When things are ordered, we tend to become tranquilized by the trivial. The mundane regularities of everyday life tend to encompass the majority of our experience. We get worked up about work, traffic and the general bureaucratic infractions of modern day society. Our art becomes docile and soulless, our society becomes homogeneous, we become consumption robots focused on fulfilling our next hedonistic indulgence, and we can forget that we are fragile super monkeys on a rock, zooming through the vacuum of this infinite chemical explosion.
Corporations and institutions have been able to modify modern humans to clones with paleolithic emotions, living in medieval institutions using godlike technology for the sake of satisfying our most primitive desires. We use the greatest technology humanity has ever created to watch porn and order cheeseburgers, which are both dope, but imagine the potential. That is what these moments in history help us focus on, our own potential.
Potential is not tangible, it can’t be shown to us, but we somehow know of its existence. When we see a child crawling on its knees, we see a world of potential. This child can stand up, start walking, grow up and cure cancer. But as we grow older, we lose that view of ourselves. We become ordinary people, trapped within the confines of space and time, being pushed around by the state of external circumstances and bureaucratic systems. We grow up to become cogs in the machine, following what seems to be our outlined path. Moments like these remind us that we exist in a malleable field of infinite potentiality that we can manipulate.
Human beings have the ability to quite literally transform reality. We are able to grasp abstraction and alchemize it into matter. Everything you see around you is a man made construct, the people that built it are no different than you. The world around us has been designed so well, that we can forget, it was initially just a design in some guys head. The computer that I type this on, a device that changed the landscape of the world, was originally just an abstract concept that wasn’t fleshed out, and now we see the device and still, we can’t conceptualize its complete future potential, but we are aware of the potential that exists within it. That's the same with the world around you. It’s a field of potentiality that you have the ability to tap into, if you choose. We can take our phones and access all of the information the world has ever known, we can take any idea that we have and try to actualize it.
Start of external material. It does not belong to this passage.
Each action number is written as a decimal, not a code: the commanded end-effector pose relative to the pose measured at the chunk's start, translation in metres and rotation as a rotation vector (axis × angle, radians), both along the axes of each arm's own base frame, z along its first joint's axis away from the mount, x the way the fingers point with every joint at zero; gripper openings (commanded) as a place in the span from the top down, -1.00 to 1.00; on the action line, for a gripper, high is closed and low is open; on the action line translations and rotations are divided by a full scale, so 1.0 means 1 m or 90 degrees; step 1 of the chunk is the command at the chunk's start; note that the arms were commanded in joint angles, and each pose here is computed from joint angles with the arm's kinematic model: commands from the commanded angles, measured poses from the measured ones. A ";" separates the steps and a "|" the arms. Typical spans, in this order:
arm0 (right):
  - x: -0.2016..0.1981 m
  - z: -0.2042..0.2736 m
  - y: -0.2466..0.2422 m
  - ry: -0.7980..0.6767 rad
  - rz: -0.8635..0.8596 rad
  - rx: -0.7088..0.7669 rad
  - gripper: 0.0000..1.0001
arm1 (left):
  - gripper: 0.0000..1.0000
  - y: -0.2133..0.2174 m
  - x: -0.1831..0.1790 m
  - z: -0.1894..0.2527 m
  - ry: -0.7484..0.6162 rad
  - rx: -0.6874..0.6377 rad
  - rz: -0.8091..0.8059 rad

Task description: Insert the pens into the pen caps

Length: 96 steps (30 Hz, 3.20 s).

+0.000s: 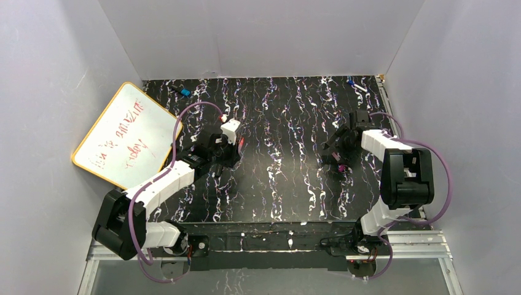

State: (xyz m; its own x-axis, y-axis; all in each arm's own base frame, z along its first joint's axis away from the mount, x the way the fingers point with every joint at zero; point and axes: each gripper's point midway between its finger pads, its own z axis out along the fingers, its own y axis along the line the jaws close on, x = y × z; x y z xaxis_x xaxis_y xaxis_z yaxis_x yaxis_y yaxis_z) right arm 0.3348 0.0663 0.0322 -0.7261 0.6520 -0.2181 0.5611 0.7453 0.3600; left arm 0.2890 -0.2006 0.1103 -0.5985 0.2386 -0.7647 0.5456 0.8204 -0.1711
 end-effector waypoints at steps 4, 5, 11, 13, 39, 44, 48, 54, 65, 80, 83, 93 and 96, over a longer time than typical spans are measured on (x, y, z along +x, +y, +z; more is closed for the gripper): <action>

This essence is the same one that pushes people to be poets instead of bankers, its an existential awareness of the futility in adhering to concepts of financial wealth and power as the end goal. Our financial and political systems exist as the backbone to assist with the regular functions of society, but we have made the financial system the goal of society and have moved away from the essence that tells us, there’s more to this life. It's the essence that people find in religious institutions, in monasteries and among mystics. Its the same essence found in people like Martin Luther King and Henry David Thoreau.
That spirit can be put into anything. You can communicate it through art, photography, film, design, products, engineering, philanthropy, a good deed, helping your neighbour, working to better your immediate community, anything that is focused on the betterment of the whole. By turning away from a flight from death, you see a horizon of opportunity, you can use that vision with regard for others, that awareness instantly makes your life seem like an adventure perfused with unshakeable joy. Straying away from constant individual pleasures and narcissism and focusing on the bigger picture of humanity as a whole is the access point for the well of potential.